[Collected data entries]
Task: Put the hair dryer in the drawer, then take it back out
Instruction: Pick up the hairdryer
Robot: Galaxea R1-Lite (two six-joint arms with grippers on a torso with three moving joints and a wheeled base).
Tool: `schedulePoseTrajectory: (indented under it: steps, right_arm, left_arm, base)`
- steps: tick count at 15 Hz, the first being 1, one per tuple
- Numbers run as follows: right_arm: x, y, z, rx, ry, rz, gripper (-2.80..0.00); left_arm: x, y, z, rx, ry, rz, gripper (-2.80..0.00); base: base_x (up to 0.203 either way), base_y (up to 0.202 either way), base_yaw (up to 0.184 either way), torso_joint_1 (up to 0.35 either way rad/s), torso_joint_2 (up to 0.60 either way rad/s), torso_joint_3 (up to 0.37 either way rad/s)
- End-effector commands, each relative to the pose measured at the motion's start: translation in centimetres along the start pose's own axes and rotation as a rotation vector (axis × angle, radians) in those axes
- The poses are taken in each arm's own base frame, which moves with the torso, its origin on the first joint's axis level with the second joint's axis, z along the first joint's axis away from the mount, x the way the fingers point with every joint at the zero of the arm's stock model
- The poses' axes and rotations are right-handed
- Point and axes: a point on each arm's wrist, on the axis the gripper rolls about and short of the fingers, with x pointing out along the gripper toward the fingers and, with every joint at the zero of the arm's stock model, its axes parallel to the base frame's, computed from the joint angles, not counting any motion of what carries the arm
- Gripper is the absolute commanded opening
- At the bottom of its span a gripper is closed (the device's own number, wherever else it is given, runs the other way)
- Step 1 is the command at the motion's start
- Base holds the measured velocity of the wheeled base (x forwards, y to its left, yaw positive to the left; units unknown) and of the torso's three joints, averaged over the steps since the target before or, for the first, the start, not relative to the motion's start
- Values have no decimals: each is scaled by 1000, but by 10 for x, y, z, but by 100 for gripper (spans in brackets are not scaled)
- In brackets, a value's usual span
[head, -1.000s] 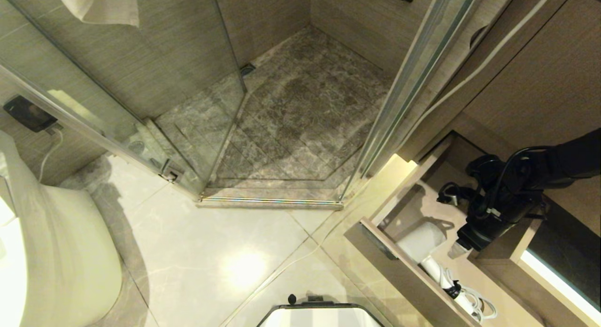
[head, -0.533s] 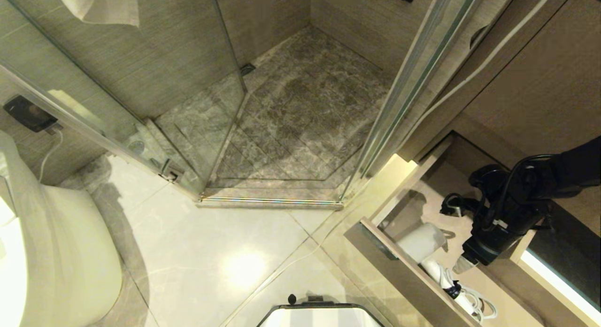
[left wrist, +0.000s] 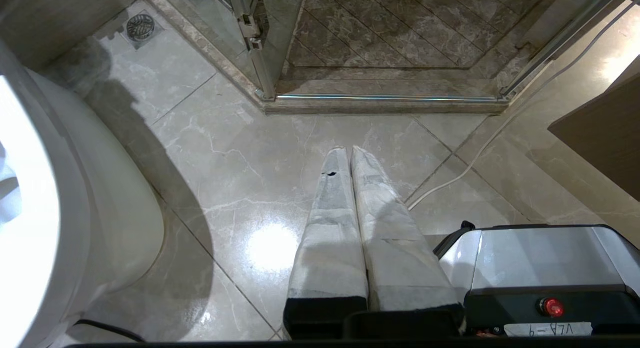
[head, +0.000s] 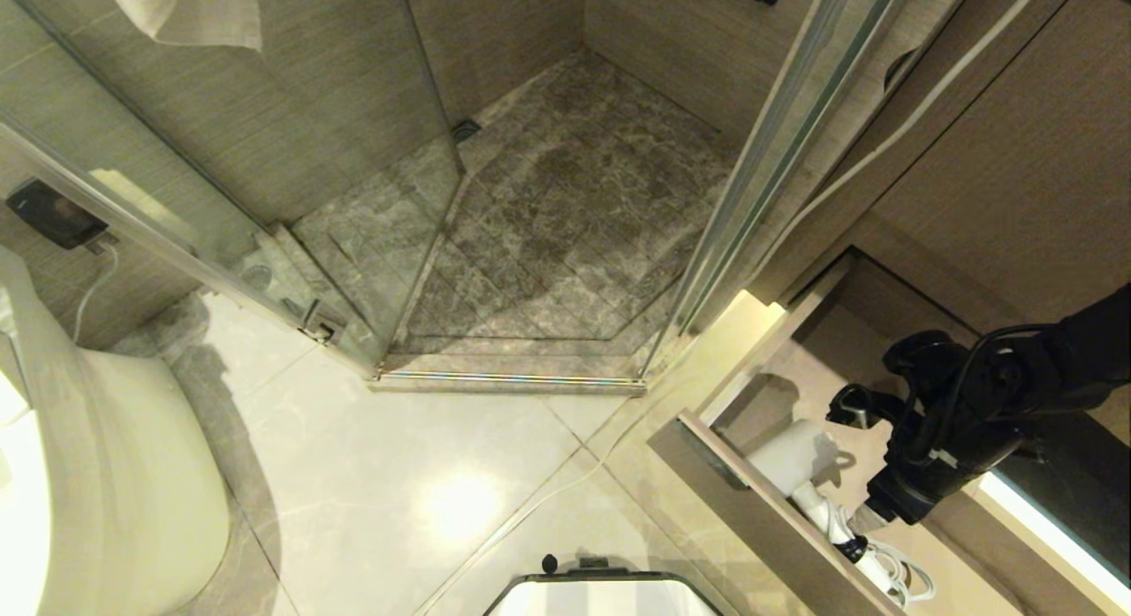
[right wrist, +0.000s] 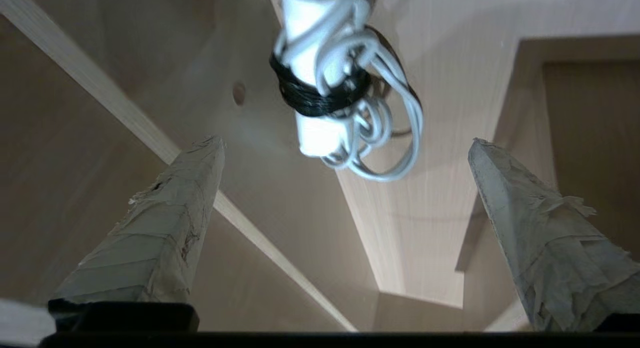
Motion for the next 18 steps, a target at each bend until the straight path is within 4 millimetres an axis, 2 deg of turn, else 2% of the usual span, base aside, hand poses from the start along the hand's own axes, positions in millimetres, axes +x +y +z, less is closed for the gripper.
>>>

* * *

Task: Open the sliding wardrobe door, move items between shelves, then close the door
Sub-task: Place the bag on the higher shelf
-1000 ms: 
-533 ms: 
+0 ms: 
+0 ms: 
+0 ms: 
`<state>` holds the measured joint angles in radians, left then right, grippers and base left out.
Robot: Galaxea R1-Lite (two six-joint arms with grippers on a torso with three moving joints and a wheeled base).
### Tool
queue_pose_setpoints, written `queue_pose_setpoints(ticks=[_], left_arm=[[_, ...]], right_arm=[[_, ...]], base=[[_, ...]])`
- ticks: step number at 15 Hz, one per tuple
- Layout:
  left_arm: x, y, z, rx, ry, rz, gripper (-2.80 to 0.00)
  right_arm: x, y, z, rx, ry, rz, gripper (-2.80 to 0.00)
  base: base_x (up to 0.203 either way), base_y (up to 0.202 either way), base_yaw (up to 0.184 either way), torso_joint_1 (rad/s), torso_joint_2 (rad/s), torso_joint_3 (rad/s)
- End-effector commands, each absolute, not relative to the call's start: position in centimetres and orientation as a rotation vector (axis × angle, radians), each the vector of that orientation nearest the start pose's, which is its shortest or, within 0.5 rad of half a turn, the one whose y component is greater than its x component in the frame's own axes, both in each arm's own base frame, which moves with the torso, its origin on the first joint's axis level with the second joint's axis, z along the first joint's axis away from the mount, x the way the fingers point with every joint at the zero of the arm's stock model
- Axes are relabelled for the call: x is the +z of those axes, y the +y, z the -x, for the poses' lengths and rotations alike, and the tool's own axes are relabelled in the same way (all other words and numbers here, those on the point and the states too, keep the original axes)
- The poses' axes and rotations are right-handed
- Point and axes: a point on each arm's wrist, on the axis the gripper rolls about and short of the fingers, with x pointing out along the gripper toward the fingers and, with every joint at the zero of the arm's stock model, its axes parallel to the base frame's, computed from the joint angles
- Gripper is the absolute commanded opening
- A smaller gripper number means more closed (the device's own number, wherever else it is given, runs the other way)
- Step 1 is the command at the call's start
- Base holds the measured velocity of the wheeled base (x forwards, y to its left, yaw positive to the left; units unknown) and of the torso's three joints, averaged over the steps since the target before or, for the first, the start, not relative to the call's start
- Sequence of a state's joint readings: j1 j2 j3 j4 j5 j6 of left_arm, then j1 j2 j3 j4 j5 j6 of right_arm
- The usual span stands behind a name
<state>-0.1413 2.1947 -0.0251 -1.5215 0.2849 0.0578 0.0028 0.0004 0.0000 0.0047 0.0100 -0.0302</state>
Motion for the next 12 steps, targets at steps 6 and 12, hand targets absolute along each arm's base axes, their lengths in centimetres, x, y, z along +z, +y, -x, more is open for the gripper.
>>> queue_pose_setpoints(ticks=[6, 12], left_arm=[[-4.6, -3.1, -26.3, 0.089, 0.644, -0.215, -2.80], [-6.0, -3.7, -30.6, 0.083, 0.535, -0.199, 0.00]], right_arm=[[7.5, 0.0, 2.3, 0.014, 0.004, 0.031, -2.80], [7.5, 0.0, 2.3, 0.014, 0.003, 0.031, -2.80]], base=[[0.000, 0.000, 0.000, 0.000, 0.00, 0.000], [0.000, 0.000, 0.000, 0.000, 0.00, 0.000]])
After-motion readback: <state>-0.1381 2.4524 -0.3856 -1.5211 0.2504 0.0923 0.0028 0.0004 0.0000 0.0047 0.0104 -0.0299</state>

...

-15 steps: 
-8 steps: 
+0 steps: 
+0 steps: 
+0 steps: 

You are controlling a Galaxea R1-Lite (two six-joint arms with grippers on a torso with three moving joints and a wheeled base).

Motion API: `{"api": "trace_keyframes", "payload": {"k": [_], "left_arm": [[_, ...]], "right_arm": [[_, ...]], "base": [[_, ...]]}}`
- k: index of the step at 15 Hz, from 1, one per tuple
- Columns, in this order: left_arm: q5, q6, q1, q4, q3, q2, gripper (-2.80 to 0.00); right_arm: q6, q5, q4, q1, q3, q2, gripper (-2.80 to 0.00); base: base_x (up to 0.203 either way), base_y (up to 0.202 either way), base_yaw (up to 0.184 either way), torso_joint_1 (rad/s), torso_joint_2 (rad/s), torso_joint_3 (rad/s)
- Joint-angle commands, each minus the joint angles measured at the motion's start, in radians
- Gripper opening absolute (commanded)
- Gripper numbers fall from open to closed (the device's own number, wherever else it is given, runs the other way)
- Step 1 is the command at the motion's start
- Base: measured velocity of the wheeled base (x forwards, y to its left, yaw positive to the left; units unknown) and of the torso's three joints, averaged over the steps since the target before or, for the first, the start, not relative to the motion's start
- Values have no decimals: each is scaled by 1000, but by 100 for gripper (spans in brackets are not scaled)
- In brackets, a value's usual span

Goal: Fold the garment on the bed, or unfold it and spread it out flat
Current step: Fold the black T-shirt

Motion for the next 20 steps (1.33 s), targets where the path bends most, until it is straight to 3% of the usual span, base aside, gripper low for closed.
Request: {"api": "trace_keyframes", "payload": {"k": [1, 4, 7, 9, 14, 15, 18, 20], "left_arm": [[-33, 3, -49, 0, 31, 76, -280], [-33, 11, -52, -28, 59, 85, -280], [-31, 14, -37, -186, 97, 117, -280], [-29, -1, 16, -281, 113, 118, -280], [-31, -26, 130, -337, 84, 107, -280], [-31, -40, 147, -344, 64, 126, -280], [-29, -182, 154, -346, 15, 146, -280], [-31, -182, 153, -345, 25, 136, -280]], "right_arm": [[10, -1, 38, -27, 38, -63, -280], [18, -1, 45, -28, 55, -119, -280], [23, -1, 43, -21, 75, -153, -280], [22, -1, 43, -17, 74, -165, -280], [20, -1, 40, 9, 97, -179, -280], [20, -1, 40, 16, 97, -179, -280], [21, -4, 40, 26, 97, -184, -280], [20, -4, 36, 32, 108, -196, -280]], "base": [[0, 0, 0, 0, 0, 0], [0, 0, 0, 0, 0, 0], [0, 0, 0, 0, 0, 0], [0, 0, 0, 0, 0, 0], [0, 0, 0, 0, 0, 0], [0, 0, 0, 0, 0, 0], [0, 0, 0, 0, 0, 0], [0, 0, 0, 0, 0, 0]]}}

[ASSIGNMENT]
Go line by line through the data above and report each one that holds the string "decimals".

[RESULT]
- Values have no decimals: each is scaled by 1000, but by 10 for x, y, z, but by 100 for gripper (spans in brackets are not scaled)
- Values have no decimals: each is scaled by 1000, but by 100 for gripper (spans in brackets are not scaled)

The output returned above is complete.